The pressurized water reactor nuclear power unit model established by the patent CN102279901A does not consider the influence of the dynamic process of the regenerative heater and the deaerator on the system time constant, but the modeling method provided by the inventor considers the influence of the high-pressure regenerative heater and the low-pressure regenerative heater and the deaerator on the whole dynamic process of the system, and the consideration is more practical.
In summary, in the field of marine nuclear power control, there is a lack of a high-quality and simple-structure dynamic model of a nuclear power plant system level to promote the application of a model-based control algorithm in the field of nuclear power control.
Disclosure of Invention
In order to solve the technical problems, the invention provides a system-level simplified nonlinear modeling method for a pressurized water reactor nuclear power plant, which not only can comprehensively describe the system-level operation characteristics of the pressurized water reactor nuclear power plant under a large-scale operation condition, but also has the characteristics of simple structure, safety and reliability, and can support the application of a control algorithm based on the model in the system-level coordinated operation design of the marine nuclear power plant.
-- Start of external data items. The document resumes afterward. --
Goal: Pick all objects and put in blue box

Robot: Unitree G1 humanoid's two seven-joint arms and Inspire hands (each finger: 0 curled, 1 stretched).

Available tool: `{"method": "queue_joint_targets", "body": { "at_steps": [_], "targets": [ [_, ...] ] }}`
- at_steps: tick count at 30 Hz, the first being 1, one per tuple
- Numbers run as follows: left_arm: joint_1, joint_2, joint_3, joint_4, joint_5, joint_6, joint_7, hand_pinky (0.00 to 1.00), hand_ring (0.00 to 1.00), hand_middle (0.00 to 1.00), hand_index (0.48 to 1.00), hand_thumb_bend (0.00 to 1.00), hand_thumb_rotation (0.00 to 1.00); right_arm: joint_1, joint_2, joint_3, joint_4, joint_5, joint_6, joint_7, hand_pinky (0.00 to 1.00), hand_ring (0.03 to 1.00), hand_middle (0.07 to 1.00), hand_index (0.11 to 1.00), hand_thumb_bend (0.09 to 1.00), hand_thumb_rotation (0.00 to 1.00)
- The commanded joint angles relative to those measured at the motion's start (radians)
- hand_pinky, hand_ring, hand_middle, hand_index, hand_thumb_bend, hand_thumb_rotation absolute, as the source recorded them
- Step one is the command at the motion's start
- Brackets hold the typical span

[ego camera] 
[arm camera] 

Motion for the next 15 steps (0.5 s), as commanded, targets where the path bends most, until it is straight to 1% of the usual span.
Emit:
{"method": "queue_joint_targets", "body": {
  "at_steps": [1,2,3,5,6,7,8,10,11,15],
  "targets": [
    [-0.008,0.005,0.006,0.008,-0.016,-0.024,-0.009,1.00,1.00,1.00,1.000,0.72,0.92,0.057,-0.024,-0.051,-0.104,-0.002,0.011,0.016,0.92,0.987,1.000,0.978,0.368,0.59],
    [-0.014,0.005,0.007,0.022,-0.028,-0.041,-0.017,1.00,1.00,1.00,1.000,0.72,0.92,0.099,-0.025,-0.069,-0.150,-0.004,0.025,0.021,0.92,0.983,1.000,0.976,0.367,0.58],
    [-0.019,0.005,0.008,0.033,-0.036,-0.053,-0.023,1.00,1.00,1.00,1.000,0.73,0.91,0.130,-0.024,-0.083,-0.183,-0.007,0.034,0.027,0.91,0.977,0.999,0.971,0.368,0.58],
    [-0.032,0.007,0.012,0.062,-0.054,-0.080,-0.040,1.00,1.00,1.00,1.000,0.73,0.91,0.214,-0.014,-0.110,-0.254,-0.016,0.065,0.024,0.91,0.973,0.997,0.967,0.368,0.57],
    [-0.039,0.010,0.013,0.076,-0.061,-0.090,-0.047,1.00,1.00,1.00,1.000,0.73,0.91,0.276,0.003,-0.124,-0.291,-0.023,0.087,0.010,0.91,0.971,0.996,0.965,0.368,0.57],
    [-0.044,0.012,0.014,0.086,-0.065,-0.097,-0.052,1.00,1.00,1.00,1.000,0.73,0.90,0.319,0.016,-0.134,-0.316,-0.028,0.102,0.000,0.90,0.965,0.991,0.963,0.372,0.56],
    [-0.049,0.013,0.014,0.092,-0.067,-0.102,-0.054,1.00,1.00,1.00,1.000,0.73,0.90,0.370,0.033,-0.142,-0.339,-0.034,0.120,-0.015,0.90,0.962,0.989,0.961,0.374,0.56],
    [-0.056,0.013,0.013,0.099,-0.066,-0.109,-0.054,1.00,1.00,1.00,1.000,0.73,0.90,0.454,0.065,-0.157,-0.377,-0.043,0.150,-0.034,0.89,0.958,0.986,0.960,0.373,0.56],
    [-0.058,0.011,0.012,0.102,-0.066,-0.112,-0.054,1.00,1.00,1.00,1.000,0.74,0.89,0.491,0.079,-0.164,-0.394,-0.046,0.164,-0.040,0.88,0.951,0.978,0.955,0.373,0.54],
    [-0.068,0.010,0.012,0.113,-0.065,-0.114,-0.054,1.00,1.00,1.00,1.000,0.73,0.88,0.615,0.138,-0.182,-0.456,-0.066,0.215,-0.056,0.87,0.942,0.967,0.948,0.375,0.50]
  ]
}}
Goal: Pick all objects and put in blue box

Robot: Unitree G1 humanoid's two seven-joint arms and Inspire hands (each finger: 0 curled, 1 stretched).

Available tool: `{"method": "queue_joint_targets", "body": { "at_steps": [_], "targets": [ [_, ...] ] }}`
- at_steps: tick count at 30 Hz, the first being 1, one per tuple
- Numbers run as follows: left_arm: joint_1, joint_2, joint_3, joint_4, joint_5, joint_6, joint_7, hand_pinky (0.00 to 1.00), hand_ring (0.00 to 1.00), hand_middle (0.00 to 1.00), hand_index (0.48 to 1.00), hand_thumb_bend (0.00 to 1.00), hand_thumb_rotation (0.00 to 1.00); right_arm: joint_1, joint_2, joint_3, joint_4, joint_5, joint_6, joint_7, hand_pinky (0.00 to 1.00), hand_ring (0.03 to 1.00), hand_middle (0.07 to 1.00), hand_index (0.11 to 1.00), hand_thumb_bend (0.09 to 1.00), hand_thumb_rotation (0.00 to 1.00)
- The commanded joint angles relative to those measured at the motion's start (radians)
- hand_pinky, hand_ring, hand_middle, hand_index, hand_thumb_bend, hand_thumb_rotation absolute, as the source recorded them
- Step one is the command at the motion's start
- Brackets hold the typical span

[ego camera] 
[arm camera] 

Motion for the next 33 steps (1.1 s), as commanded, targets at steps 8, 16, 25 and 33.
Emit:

In order to achieve the above purpose, the technical scheme adopted by the invention is as follows:
a pressurized water reactor nuclear power plant system level simplified nonlinear modeling method, comprising:
1) The actual operation process of the pressurized water reactor nuclear power plant is simplified into 3 processes:
the generation and conversion of nuclear energy in a loop, the energy exchange of the first loop side and the second loop side in a steam generator and the expansion and working of saturated steam in a steam turbine system;
2) Extracting nuclear reactor power, core fuel temperature, primary loop coolant average temperature, steam generator steam pressure and turbine power which can characterize the pressurized water reactor nuclear power plant process as key elements;
3) Determining a model framework based on conservation principles and mechanism analysis of each process;
4) And obtaining model parameters by adopting data analysis, deduction, fitting and identification methods.
As a further improvement of the invention, the model simplification in the actual operation process of the pressurized water reactor nuclear power plant in the step 1) is based on the following assumption:
(1) The pressure stabilizer in the first loop is provided with an independent controller to ensure the stability of the internal pressure and the water level, and the steam generator, the condenser, the high-pressure heater, the deaerator and the low-pressure heater in the second loop are provided with independent controllers to ensure the stability of the internal water level, so that the two-loop water supply flow, the steam generator steam flow and the steam flow entering the steam turbine are considered to be equal;
(2) The working medium in the steam generator is always in a saturated state;
(3) The process of expanding saturated steam in a turbine system is considered a static process.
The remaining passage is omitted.